The spinning dizziness in benign positional vertigo comes on when patients turn their head. It most commonly occurs while patients are lying in bed and turn.
The spinning, dizzy feeling typically lasts less than one minute.
There is no associated hearing loss or tinnitus with this type of vertigo.
The inner ear balance organ is filled with fluid.
Certain areas of the inner ear balance organ contain microscopic crystals that can become loose—often from a trauma—and float in the fluids of the inner ear.
When the head is turned in a particular direction, the crystals float in the fluid and cause a ripple effect similar to a rock thrown in water.

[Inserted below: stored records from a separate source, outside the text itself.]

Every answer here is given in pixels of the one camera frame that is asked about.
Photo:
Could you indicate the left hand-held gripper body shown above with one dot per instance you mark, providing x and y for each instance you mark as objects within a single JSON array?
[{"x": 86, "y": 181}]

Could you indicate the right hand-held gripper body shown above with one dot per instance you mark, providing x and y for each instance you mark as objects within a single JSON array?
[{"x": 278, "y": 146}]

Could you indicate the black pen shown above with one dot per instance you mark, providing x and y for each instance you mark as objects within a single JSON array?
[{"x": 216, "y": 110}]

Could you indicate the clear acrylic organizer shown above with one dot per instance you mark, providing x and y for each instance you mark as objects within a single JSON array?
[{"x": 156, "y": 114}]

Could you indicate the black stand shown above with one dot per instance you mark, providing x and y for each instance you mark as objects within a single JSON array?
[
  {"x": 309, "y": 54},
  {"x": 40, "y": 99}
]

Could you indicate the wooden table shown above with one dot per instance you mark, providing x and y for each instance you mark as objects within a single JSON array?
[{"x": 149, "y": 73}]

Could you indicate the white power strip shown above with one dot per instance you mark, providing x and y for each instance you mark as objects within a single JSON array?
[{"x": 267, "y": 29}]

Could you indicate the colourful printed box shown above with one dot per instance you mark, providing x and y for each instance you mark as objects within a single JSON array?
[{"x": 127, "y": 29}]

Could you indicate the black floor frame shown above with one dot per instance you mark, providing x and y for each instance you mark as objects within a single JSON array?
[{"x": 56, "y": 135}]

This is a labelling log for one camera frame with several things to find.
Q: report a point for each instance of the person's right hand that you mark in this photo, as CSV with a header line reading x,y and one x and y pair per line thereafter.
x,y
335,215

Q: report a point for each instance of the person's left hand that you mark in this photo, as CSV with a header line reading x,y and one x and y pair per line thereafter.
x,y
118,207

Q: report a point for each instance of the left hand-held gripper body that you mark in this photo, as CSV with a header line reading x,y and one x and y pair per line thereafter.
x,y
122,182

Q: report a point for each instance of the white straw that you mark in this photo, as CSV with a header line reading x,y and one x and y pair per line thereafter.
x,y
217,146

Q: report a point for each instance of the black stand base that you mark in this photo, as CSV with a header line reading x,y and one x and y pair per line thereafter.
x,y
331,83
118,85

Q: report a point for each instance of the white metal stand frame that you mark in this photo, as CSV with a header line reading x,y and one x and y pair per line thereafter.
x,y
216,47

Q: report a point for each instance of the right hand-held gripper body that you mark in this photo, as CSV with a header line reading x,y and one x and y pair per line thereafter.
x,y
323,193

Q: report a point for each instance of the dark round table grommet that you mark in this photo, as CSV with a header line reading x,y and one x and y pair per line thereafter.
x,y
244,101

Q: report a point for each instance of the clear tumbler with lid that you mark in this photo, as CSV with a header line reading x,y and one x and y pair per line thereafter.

This movement of fluids causes stimulation in the inner ear, which leads to a sensation of motion and thus dizziness. The spinning stops as the movement of the crystals and the fluid through the inner ear stops.
Benign positional vertical can usually be corrected by performing an office procedure called an Epley maneuver.
In this maneuver, you are seated on an exam table and a physician turns your head halfway in the direction of the worst vertigo. You are then quickly guided back so your shoulders rest on the exam table and your head hangs over the edge. You are held in this position for about 30 seconds until the vertigo stops.